I've used birdshot/ratshot in an old .22 before I got the PCP, and while it doesn't damage the iron much, it also doesn't damage birds much either! Shooting in my own shed with ratshot, I have noticed small flakes of galv floating down from the roof, if the sun is at the right angle, so ratshot isn't exactly damage free for galv iron.
My dad used to empty the BB's from the 12gauge an fill them with wheat, and use that on birds inside sheds. I can't remember the results he had with it, but I'd imagine it would knock them down and stun quite a few even if it didn't kill them. I guess everything is deadly to birds to a certain range, and safe on corrugated iron beyond a certain range - you just have to find out where those ranges are with experience! . I'd imagine the buyer of the hay wouldn't be happy if they knew there were lead pellets in their stock feed

Wapiti wrote:
I'm going to have to get a low-powered, yet accurate, air rifle. Asking at the local gunshops doesn't give me any good info at all.
Most if not all people are chasing air rifles that are as powerful as possible, and nobody can tell me anything to help people with opposite needs.
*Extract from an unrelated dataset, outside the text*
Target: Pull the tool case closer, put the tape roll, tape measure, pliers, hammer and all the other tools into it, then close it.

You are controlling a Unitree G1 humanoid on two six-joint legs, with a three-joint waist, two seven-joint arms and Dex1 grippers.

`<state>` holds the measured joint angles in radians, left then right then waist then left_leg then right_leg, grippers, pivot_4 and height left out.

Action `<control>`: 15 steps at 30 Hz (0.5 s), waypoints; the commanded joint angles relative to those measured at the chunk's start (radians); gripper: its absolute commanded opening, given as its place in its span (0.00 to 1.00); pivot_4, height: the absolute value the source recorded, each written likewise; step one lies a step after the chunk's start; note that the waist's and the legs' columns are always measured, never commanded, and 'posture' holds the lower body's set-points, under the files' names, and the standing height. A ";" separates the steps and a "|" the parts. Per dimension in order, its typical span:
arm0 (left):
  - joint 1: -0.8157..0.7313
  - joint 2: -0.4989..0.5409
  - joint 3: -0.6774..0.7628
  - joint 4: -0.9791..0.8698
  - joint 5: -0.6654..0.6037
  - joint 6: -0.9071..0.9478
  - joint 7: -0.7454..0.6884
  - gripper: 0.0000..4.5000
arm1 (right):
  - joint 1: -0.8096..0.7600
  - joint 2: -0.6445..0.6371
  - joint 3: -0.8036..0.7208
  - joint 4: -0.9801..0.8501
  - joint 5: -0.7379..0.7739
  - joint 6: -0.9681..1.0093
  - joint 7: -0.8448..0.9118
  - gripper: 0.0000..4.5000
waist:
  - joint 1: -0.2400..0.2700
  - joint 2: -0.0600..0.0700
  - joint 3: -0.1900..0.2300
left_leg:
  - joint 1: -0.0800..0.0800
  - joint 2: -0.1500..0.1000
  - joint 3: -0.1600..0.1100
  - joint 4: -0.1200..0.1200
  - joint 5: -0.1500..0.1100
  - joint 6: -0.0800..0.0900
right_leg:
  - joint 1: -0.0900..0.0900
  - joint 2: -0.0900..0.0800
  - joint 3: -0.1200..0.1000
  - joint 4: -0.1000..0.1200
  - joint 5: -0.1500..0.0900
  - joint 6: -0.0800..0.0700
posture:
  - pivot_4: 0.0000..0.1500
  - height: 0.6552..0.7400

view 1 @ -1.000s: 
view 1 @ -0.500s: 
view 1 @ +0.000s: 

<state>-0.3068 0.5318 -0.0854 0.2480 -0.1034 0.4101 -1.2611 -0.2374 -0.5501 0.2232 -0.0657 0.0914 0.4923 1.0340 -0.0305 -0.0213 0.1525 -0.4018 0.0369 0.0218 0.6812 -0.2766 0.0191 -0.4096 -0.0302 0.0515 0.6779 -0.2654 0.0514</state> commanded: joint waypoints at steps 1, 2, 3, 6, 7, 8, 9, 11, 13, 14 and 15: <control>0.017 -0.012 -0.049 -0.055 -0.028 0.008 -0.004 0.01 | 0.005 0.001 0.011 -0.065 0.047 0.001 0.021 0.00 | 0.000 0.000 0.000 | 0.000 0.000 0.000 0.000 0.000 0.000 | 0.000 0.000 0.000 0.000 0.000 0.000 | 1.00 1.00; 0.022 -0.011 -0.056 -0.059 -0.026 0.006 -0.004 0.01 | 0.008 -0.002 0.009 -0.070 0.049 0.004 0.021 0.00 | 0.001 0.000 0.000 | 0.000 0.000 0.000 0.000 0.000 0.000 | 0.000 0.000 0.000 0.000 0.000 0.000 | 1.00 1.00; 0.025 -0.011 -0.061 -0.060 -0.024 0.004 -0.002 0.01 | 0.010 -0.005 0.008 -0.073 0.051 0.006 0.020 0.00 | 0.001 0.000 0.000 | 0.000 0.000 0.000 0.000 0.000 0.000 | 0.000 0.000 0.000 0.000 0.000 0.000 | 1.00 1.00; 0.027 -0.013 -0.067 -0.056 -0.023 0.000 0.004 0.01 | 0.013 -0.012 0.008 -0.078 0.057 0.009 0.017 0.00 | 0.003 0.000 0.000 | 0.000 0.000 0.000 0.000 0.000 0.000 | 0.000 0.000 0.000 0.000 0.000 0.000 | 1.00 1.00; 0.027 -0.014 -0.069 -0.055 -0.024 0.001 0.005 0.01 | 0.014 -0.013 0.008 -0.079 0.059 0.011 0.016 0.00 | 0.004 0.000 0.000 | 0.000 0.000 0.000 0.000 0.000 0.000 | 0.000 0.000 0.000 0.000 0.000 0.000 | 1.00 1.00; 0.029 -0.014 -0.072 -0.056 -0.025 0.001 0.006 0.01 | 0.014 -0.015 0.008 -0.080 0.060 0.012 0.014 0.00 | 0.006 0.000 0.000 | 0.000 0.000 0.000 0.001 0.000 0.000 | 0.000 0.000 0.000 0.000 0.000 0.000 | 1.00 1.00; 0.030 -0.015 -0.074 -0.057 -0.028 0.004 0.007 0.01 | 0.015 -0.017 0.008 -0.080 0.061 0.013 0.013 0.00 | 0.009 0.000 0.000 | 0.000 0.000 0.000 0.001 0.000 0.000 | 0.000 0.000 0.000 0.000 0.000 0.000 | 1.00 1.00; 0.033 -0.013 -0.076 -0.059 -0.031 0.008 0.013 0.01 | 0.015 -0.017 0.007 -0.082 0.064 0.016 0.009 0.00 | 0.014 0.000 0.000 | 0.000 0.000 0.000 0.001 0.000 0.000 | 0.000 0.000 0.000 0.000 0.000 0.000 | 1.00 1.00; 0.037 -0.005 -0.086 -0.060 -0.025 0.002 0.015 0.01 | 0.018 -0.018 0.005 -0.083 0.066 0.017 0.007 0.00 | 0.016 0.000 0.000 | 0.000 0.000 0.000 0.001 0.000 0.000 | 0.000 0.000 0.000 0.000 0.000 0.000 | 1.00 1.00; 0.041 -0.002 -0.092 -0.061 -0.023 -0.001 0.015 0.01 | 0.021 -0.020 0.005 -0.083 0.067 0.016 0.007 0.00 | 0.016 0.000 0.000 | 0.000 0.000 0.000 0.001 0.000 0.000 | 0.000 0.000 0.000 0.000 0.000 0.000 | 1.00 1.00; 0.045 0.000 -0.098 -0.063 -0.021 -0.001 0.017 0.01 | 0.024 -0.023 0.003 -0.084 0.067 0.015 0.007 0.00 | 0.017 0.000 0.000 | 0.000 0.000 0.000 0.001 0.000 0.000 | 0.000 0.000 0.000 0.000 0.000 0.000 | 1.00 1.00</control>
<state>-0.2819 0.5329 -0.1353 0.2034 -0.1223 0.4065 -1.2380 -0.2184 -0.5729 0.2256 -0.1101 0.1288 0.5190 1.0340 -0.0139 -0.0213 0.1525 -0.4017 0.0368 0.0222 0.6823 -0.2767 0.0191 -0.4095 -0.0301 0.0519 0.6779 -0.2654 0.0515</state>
Wapiti wrote:...was quite accurate with the old Diabolo and Wasp pellets we could buy at the hardware shop.

Flyonline wrote:I've never understood the thinking that .177 will be less penetrative than .22 - think of a needle, the pointy end goes in further/easier than the back end!! My experience has been that I very rarely fail to get a pass through with .177, but often/usually with the .22 at similar FPE (though this is mostly on rabbits, less so on birds). Some time ago I shot various .177 pellets into a consistent matrix of a yogurt container with wet sand and didn't really see a huge difference in expansion on all the pellets. The 'hunting' version (crow magnums) did expand the best at 117% but were pretty inconsistent and rubbish beyond 15-20m, and the slugs I did try were ok also (Zan 10gr) but had a massive drop at distance compared to the Barracuda 8's that shot the best in my rifle. Most of the diablo style pellets were in the 105ish% expansion, so there's not a lot of energy dumped!